## Action item
In the data below, find the line that contains "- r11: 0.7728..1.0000" and the line that contains "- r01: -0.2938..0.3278". Copy both, plus every line between them, exactly.

═════ Information provided

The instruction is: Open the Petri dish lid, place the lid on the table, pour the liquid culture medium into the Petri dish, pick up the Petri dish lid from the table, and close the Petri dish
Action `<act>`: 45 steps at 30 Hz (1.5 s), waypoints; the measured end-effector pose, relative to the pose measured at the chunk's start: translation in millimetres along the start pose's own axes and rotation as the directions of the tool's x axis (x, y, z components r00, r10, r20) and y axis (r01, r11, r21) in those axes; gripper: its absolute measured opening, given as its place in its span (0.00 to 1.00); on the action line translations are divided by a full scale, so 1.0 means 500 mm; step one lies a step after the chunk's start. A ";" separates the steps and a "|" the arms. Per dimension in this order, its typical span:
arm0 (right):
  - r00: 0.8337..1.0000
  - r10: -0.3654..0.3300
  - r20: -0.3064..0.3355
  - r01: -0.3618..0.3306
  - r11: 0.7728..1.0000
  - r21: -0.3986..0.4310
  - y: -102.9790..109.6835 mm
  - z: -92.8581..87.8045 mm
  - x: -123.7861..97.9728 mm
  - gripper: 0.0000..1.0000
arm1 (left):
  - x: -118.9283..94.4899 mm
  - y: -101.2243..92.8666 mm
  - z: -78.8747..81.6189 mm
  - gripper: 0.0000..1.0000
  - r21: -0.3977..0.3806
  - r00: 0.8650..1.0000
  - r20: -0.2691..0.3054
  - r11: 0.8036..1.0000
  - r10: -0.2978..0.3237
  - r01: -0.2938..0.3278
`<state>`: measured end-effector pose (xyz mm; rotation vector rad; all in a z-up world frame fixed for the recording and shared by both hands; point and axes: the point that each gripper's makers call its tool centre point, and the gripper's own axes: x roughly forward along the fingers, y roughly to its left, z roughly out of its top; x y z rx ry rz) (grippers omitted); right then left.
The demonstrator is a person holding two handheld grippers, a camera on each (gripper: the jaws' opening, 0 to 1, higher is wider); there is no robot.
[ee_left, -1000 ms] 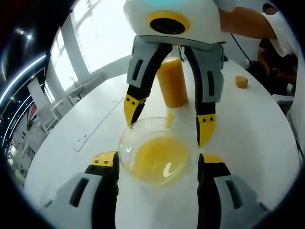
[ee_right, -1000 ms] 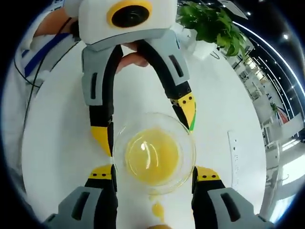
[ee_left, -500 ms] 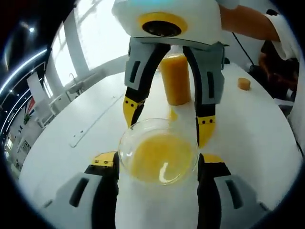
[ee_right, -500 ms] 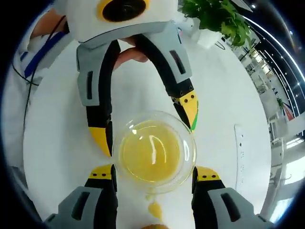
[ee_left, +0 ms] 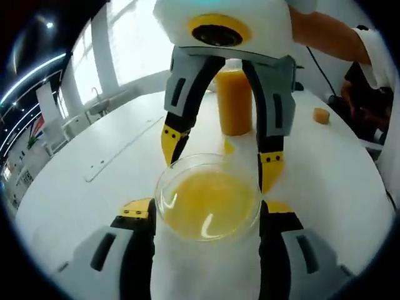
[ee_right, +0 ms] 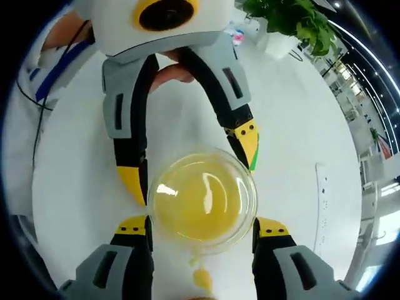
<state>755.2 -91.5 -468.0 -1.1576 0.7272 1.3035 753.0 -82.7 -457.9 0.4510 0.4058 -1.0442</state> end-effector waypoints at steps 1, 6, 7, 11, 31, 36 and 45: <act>1.000 -0.003 -0.001 0.003 1.000 -0.003 -0.001 -0.001 0.001 0.60 | 0.000 0.000 -0.001 0.59 -0.002 1.000 0.001 1.000 0.000 0.000; 1.000 -0.010 -0.005 0.010 1.000 -0.009 -0.007 -0.004 0.004 0.60 | 0.002 0.001 -0.005 0.60 0.013 1.000 -0.002 1.000 -0.002 0.003; 1.000 -0.012 -0.001 0.012 1.000 -0.011 -0.009 -0.003 0.004 0.60 | 0.003 0.001 -0.007 0.61 0.012 1.000 -0.005 1.000 -0.003 0.003; 1.000 -0.014 0.005 0.014 1.000 -0.022 -0.012 0.001 0.002 0.59 | 0.002 0.009 -0.010 0.62 -0.012 1.000 0.012 1.000 0.007 -0.007; 1.000 0.013 0.015 -0.013 1.000 0.002 -0.012 -0.001 -0.022 0.51 | 0.001 0.016 0.000 0.60 -0.106 1.000 0.025 0.994 -0.010 0.013; 1.000 0.019 0.019 -0.019 1.000 0.011 -0.009 -0.005 -0.006 0.53 | 0.003 0.018 0.000 0.61 -0.167 0.999 0.028 0.986 -0.021 0.025; 1.000 0.006 -0.016 -0.006 1.000 -0.026 -0.010 -0.011 0.008 0.54 | 0.010 0.017 -0.032 0.63 -0.089 0.999 -0.034 0.996 -0.030 0.027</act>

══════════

## Final answer
  - r11: 0.7728..1.0000
  - r21: -0.3986..0.4310
  - y: -102.9790..109.6835 mm
  - z: -92.8581..87.8045 mm
  - x: -123.7861..97.9728 mm
  - gripper: 0.0000..1.0000
arm1 (left):
  - x: -118.9283..94.4899 mm
  - y: -101.2243..92.8666 mm
  - z: -78.8747..81.6189 mm
  - gripper: 0.0000..1.0000
  - r21: -0.3977..0.3806
  - r00: 0.8650..1.0000
  - r20: -0.2691..0.3054
  - r11: 0.8036..1.0000
  - r10: -0.2978..0.3237
  - r01: -0.2938..0.3278

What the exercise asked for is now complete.